Cutting Hair and Cutting Slack

Gayline cut my hair last evening. As she did, I multi-tasked by training Heidi (our dog) to stay in one place.

Heidi's confiscated one of our hassocks as her "resting" place, typically for about 33 seconds at a shot. We'd prefer her to stay there longer (something closer to 33 hours per shot) so she's not getting into mischief and driving us nuts.

After getting Heidi into place my training consisted of uttering a loud gutteral "Eh!!" every time she began to get up. "Eh!!" is master-speak for a serious sounding "no". When uttered quick and really, really loud, it works.

So while Gayline is snipping my hair I'm hawk-eyeing Heidi to "Eh!!" her every time she shows a hint of relocating. After a couple of early miscues, Heidi got it, and stayed there for about 20 minutes while I kept a vigilant eye. This meant that two things were going on at once: Gayline was focusing on cutting my hair; I was focusing on "Ehing" Heidi. Both required attention, and therefore 20 minutes of nearly complete silence.

We probably should have seen it coming. When Heidi eventually made a quick move and I erupted with a quick really, really loud "Eh!!!", Gayline, much to the surprise of us both, displayed greater veritical abilities than I ever did on a basketball court. My silence shattering "Eh!!" nearly separated my wife from her skin.
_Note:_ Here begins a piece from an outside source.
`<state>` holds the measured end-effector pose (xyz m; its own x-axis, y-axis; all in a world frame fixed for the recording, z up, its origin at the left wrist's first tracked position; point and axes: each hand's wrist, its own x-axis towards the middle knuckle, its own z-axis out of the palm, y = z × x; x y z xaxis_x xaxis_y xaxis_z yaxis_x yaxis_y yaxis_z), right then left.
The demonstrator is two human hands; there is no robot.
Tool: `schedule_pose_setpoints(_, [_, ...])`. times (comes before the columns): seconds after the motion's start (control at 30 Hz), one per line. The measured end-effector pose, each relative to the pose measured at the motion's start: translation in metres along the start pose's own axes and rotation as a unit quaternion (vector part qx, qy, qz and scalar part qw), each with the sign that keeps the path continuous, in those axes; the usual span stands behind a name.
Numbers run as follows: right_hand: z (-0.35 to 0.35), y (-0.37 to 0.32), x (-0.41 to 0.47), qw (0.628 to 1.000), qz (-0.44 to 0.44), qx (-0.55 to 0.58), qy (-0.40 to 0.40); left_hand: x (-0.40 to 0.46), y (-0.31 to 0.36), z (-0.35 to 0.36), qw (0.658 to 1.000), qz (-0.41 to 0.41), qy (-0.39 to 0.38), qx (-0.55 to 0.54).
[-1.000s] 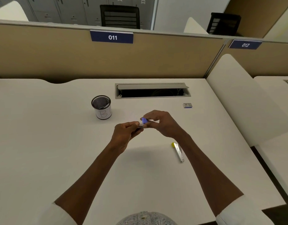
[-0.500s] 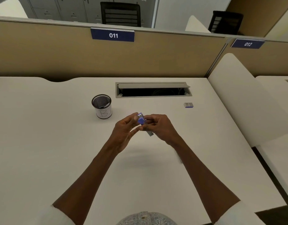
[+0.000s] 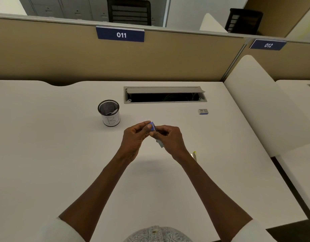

Only then did we realize the perilous spot into which I had been placed: she with both sharp scissors (with easy skin piercing capacity) and with electric able-to-shave-off-a-whole-section-of-hair-in-a-second clippers in hand, and me with voice poised to let out a loud piercing attention seizing and silence shattering command to my dog. It never occured to us that we might be headed for either blood or blunder. Thankfully I was spared a major head or hair disaster.

But it all made me think. Gayline could easily have done some damage that folks would have seen behind a pulpit for a month of Sundays. What if she had? How would I have responded? I think that I would have laughed it off, but I'm not sure I want to try it out to see.

What I do know is this: Gayline was not in the least bit angry with me for scaring her out of her skin. Why not? Because she had the grace to know that in the moment I was not acting sinfully or selfishly, but was doing something for the family, for her, for our son, for the betterment of our home.

She overlooked the unpleasantness of having her nerves go "boiiiing" because she saw the bigger picture of my intentions and efforts. I'm grateful for her grace.

There's a lesson there for life: Friends, we often bump up against each other unintentionally while we're doing or intending good things. We just don't see it coming. We're trying to serve. We're thinking of the good of others or of the church. We're pitching in. We're even committed to PEGI (see the 3/1/09 entry), but we're unaware of how this might create a tension or problem with someone else equally committed to service and love. It happens because we're on two very good but very different about-to-collide wavelengths at the same time.

There are times when we're all working toward the same ends, but get in each other's way in the process. These are times for forbearance, for cutting each other a lot of slack, for being grateful instead of angry, full of mercy rather than full of wrath.

So when good efforts meet up with tense moments, let's let love prevail.